[Work request]:
Please return the lines of the data that contain "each".

[Provided data]:
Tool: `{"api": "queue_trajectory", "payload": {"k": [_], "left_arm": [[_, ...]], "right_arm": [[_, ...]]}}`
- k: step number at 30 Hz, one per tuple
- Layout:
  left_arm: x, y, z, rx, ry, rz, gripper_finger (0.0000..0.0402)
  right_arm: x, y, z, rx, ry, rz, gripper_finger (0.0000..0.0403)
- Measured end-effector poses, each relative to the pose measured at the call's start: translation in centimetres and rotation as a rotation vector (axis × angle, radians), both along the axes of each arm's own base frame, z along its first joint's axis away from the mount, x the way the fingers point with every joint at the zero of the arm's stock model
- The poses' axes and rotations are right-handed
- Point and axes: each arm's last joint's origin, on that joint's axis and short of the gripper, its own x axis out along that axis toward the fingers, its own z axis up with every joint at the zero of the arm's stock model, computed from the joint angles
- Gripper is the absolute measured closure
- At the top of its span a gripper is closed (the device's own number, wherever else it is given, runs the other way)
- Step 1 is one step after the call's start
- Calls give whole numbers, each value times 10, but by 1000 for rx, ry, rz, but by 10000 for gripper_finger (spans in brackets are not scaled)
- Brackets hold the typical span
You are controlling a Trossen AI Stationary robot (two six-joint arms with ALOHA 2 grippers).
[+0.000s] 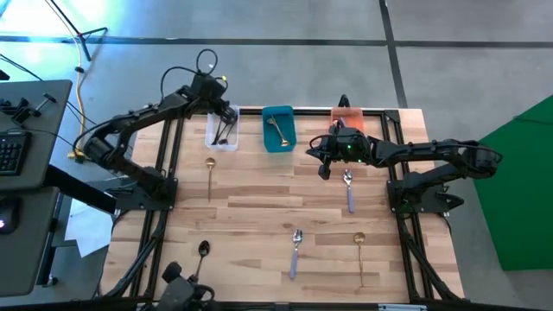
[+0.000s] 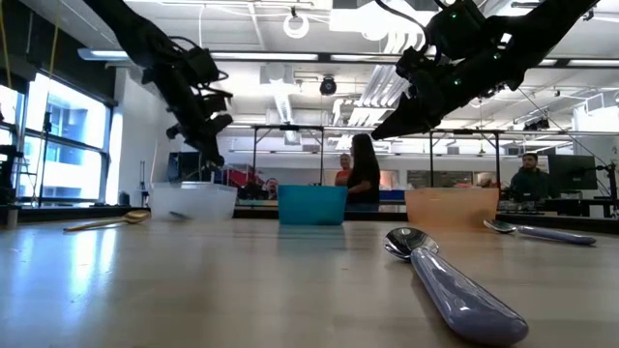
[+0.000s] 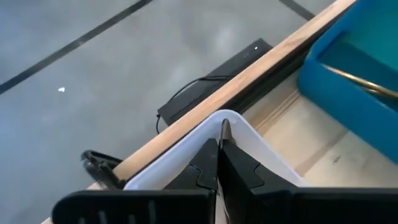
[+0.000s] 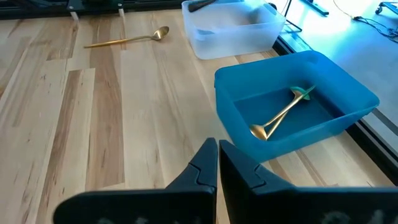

[Your solution]:
- Measured end-effector poses, each relative to the pose measured at the call's start: translation in centimetres and rotation as a rotation vector (axis × angle, radians), both along the axes of each arm's own base frame, z along its first joint's axis away from the mount, x the way the fingers point with every joint at the zero of the arm's stock model
- Point and axes: each arm's last joint's origin, on that joint's axis and short of the gripper, its own x axis out along that axis toward the fingers, its own z axis up with every joint at the zero of the arm's stock model, computed from the joint angles
- Calls give whole numbers, each value times 10, but by 1000 for rx, ry, rz, but by 10000 for gripper_finger (spans in brackets are not scaled)

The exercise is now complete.